TASK GOAL:
Could you print, exactly as they stand, the lines from the one holding "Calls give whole" to the end of the data below, and nothing more?
· · · · ·
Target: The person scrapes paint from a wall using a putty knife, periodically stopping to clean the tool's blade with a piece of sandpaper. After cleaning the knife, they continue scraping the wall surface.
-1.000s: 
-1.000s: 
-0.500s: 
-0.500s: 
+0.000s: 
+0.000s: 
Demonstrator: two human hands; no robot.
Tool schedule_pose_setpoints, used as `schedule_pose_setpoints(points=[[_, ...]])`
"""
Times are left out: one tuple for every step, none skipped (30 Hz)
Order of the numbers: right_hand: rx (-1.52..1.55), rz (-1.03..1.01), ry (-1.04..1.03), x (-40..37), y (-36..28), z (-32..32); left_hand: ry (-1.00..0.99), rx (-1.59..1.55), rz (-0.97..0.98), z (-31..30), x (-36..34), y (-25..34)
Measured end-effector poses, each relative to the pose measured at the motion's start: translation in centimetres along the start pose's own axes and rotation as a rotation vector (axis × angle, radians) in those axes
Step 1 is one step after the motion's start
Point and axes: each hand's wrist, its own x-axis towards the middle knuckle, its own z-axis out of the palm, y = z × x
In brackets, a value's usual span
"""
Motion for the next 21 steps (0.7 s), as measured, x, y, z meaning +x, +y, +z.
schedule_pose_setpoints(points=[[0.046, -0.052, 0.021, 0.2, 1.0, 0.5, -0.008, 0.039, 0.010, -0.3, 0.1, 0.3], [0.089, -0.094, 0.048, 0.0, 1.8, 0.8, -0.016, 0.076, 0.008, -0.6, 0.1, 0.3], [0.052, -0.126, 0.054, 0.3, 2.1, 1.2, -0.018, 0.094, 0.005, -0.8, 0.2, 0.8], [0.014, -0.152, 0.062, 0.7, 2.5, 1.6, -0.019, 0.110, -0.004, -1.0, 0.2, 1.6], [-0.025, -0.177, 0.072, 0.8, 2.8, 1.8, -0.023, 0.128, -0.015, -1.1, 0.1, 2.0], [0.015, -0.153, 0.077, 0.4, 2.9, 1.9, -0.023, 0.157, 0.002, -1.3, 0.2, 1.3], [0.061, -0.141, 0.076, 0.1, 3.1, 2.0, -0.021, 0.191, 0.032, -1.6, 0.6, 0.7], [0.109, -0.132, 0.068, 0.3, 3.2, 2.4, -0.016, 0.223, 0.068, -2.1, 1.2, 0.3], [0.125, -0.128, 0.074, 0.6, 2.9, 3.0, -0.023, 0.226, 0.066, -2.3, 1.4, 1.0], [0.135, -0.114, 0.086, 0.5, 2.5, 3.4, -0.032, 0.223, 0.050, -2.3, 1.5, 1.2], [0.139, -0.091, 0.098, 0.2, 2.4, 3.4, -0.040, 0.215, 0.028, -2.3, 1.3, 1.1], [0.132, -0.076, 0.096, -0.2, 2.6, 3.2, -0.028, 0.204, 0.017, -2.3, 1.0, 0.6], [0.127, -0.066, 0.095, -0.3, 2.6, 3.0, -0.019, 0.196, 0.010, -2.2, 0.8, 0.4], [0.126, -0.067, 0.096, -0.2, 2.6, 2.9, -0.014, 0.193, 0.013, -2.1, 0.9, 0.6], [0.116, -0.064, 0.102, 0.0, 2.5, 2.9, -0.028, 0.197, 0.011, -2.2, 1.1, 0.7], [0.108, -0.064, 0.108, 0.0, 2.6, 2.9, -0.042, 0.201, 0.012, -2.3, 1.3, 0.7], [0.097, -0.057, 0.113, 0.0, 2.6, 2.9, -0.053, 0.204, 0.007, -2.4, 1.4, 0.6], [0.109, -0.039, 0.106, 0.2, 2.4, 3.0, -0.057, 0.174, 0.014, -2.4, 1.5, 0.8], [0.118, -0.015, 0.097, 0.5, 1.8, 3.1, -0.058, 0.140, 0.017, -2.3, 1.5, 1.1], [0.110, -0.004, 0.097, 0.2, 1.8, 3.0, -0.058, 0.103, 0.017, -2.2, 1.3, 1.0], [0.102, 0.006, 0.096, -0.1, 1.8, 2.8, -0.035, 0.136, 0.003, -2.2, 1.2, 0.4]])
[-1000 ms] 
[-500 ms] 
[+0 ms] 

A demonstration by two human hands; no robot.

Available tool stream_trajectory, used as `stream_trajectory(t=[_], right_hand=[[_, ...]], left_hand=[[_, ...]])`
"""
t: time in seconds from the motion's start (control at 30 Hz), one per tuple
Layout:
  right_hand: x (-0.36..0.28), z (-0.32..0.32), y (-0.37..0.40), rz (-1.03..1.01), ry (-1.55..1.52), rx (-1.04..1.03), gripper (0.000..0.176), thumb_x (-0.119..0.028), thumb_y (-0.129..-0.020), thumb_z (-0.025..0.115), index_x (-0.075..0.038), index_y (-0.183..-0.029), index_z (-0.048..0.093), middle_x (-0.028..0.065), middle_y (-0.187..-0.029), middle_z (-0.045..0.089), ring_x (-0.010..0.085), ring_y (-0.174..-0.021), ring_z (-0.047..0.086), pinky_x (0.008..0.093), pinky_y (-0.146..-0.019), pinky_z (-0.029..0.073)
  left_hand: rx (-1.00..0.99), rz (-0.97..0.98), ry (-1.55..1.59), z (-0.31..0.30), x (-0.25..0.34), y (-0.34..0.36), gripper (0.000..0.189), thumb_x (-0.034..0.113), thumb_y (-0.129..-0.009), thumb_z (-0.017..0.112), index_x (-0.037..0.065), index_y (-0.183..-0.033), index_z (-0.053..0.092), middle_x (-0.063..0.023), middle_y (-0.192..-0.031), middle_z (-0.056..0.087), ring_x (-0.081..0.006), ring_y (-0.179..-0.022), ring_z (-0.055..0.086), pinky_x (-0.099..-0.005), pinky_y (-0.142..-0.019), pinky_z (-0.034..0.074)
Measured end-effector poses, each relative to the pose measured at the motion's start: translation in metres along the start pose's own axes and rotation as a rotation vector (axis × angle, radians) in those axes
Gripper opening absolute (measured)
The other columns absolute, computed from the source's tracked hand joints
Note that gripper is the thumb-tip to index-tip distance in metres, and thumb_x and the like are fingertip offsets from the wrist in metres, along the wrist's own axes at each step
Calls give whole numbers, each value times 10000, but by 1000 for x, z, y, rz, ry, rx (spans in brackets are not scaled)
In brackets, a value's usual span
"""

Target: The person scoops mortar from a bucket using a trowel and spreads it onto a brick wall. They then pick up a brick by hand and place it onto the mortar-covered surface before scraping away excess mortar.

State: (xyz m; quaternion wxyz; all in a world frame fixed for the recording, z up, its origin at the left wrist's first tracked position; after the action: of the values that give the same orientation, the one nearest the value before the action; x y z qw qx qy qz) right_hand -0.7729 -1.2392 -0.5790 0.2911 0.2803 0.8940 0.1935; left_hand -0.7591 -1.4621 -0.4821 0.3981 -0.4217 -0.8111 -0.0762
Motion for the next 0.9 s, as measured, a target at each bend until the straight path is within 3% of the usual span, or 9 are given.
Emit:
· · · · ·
ANSWER SECTION:
Calls give whole numbers, each value times 10000, but by 1000 for x, z, y, rz, ry, rx (spans in brackets are not scaled)
In brackets, a value's usual span
"""

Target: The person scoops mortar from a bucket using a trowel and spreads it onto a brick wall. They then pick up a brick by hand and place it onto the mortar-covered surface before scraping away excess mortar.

State: (xyz m; quaternion wxyz; all in a world frame fixed for the recording, z up, its origin at the left wrist's first tracked position; after the action: of the values that give the same orientation, the one nearest the value before the action; x y z qw qx qy qz) right_hand -0.7729 -1.2392 -0.5790 0.2911 0.2803 0.8940 0.1935; left_hand -0.7591 -1.4621 -0.4821 0.3981 -0.4217 -0.8111 -0.0762
Motion for the next 0.9 s, as measured, a target at each bend until the straight path is within 3% of the usual span, or 9 are given.
Emit:

The exercise requires no additional content.